__Task goal__
Beneath this instruction is a block of data; output from it exactly the lines that run from the one containing "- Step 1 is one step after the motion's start" through the one containing "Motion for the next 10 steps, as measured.", inclusive.

__Input data__
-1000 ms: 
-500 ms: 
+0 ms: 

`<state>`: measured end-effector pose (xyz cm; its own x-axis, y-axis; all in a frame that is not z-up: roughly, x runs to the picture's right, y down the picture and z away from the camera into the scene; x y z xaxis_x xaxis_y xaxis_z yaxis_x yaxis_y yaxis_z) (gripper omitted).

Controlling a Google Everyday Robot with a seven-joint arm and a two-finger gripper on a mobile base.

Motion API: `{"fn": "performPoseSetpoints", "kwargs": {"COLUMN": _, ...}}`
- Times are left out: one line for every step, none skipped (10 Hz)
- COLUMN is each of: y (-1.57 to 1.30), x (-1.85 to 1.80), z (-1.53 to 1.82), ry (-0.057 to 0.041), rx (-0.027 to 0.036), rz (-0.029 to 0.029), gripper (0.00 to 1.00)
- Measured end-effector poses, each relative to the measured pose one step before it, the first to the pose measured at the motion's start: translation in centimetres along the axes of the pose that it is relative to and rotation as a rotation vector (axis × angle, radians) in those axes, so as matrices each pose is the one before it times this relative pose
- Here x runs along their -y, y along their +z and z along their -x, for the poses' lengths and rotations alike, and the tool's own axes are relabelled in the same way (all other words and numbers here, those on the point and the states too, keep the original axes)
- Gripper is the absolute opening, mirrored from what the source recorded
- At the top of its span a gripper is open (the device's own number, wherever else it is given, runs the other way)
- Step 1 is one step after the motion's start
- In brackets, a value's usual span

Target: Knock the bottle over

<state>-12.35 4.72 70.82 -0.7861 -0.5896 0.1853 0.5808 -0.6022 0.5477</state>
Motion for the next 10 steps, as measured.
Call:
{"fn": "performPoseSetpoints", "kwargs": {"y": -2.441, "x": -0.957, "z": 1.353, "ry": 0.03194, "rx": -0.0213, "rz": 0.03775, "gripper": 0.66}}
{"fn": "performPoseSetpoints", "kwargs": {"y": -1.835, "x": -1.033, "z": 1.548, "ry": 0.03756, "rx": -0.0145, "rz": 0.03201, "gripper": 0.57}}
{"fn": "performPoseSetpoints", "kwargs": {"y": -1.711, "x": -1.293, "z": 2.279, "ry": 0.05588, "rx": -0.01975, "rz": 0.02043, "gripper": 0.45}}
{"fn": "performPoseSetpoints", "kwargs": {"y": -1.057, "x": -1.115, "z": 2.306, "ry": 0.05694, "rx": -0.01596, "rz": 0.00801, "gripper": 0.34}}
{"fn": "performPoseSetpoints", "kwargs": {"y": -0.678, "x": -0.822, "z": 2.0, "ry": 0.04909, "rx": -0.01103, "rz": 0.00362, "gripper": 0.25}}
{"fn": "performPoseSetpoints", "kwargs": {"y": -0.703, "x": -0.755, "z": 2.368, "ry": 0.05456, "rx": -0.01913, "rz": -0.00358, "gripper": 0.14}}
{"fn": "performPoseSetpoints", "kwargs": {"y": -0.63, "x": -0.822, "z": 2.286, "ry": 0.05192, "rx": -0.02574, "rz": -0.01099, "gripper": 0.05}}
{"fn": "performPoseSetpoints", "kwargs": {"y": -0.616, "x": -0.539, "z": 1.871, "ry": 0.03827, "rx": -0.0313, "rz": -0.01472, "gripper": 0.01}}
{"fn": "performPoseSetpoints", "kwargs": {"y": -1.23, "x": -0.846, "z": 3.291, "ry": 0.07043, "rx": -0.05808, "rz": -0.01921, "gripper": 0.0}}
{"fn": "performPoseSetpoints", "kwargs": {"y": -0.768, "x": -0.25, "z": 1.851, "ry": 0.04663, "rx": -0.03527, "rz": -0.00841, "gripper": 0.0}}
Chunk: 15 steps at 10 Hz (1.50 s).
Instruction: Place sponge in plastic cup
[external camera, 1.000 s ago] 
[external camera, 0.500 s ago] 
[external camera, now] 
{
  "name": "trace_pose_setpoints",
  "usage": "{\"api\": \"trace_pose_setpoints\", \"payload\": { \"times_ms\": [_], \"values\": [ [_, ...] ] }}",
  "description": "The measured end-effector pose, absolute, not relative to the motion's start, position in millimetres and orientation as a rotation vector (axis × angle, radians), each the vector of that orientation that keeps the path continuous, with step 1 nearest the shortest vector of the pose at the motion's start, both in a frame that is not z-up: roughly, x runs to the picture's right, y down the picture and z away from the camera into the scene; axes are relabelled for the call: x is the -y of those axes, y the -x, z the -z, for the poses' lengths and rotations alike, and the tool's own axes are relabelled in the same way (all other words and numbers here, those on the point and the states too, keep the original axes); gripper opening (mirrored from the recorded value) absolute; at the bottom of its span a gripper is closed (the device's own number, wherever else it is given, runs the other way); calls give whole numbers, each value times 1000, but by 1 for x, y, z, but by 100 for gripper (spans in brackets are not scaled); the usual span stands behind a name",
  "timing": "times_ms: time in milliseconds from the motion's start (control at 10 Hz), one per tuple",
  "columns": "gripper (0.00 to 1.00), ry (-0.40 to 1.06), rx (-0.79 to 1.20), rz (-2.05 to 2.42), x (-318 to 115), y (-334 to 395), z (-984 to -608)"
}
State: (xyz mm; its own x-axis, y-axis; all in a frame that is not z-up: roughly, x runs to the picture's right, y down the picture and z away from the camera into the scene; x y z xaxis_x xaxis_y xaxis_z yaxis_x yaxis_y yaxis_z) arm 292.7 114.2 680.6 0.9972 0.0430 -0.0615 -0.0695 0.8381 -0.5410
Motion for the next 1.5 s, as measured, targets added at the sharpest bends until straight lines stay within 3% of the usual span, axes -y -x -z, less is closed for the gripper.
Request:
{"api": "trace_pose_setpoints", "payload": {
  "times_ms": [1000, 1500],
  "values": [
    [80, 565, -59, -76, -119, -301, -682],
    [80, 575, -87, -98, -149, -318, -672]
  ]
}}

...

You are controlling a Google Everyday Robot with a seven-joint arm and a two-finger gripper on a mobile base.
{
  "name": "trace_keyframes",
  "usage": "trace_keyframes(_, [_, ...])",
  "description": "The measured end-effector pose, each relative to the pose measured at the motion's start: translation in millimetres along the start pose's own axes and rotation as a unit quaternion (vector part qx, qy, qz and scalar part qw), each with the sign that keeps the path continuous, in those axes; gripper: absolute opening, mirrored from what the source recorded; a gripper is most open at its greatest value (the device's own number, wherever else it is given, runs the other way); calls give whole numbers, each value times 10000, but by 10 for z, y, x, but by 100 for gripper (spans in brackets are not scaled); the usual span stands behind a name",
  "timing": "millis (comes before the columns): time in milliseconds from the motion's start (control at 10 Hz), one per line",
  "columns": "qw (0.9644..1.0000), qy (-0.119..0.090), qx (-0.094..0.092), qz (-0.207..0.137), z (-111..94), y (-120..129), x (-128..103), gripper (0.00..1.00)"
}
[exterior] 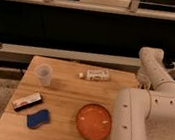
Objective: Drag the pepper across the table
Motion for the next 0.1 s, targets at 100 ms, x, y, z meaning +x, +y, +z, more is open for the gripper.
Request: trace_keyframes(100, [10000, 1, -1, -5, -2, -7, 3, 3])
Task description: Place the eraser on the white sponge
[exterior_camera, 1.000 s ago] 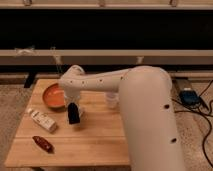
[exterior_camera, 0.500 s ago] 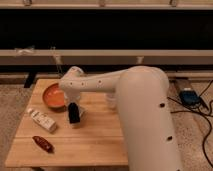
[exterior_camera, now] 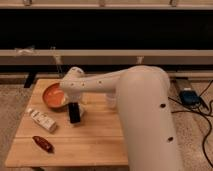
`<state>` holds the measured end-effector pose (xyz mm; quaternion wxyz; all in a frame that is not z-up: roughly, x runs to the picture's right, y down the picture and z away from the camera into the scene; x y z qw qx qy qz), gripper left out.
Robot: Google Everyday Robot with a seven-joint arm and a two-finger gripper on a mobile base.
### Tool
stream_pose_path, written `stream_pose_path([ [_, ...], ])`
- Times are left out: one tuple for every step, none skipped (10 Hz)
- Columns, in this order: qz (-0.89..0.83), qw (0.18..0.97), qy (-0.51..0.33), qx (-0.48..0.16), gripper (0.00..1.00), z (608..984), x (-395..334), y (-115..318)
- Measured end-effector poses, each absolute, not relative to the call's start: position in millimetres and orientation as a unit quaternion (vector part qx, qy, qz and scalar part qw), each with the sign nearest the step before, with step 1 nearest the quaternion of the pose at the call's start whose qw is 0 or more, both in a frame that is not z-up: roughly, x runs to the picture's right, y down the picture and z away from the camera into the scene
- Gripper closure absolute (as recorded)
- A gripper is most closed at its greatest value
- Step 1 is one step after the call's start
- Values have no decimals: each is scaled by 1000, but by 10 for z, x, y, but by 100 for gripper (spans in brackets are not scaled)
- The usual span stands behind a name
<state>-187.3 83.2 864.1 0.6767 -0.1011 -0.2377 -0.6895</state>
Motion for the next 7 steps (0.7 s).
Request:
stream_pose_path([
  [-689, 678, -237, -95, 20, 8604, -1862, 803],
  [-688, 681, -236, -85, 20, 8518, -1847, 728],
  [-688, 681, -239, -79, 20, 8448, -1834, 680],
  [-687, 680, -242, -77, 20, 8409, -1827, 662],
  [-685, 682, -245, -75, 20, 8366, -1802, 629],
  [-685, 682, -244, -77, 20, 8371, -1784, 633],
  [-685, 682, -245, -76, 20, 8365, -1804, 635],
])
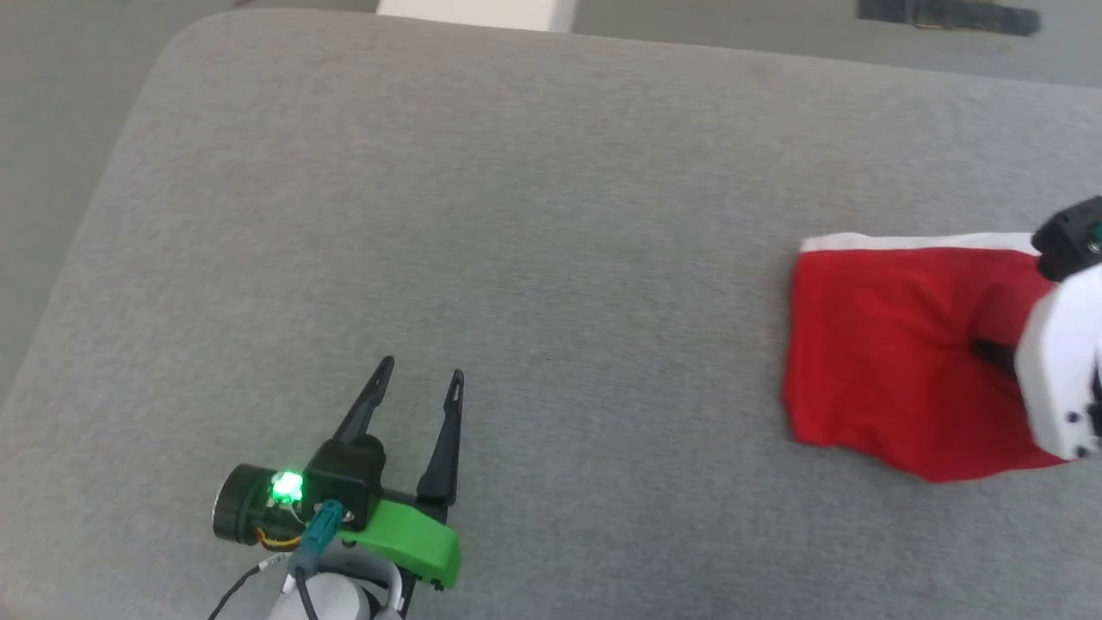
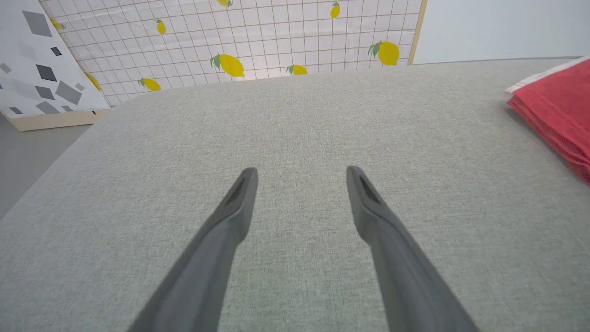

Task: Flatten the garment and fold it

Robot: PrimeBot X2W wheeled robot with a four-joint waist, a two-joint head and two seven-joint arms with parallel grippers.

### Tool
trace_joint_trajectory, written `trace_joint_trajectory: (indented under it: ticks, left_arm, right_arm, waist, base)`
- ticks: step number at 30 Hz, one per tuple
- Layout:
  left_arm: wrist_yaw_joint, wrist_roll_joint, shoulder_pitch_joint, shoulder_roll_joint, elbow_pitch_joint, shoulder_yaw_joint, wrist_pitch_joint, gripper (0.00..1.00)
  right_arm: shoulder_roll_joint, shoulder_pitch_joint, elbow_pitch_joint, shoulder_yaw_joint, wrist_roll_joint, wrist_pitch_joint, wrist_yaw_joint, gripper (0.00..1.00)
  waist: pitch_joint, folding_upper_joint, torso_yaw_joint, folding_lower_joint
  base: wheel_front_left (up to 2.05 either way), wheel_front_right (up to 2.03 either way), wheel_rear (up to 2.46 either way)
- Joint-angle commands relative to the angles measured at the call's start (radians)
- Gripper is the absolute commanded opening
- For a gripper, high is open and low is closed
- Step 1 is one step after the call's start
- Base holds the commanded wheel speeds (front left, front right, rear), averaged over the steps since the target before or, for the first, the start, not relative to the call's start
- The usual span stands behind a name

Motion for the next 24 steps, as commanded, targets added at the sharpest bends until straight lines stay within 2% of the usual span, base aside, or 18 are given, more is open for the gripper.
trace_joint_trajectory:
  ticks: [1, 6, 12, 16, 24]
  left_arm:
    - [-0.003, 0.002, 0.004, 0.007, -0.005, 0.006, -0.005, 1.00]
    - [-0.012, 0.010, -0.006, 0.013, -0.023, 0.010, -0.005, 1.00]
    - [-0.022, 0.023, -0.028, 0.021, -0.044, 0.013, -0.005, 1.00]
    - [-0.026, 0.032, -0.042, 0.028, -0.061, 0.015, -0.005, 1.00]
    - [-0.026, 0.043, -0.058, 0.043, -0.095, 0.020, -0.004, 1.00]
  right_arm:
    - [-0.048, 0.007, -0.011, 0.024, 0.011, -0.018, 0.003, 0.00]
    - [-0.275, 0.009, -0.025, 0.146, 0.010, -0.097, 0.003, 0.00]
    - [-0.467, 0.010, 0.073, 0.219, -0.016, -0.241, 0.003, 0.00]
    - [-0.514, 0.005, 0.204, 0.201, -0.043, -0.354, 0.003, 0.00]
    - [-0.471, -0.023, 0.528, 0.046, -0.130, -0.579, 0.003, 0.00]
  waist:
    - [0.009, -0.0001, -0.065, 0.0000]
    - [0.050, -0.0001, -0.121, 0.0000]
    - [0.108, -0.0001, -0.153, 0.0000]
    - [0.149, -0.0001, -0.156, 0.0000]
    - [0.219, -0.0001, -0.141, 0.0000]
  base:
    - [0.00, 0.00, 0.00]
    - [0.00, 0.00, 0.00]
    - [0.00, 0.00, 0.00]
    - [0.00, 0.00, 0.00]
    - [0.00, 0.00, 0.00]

__Task response__
- Step 1 is one step after the motion's start
- In brackets, a value's usual span

Target: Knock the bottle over

<state>-12.35 4.72 70.82 -0.7861 -0.5896 0.1853 0.5808 -0.6022 0.5477</state>
Motion for the next 10 steps, as measured.

Output for the exercise is now complete.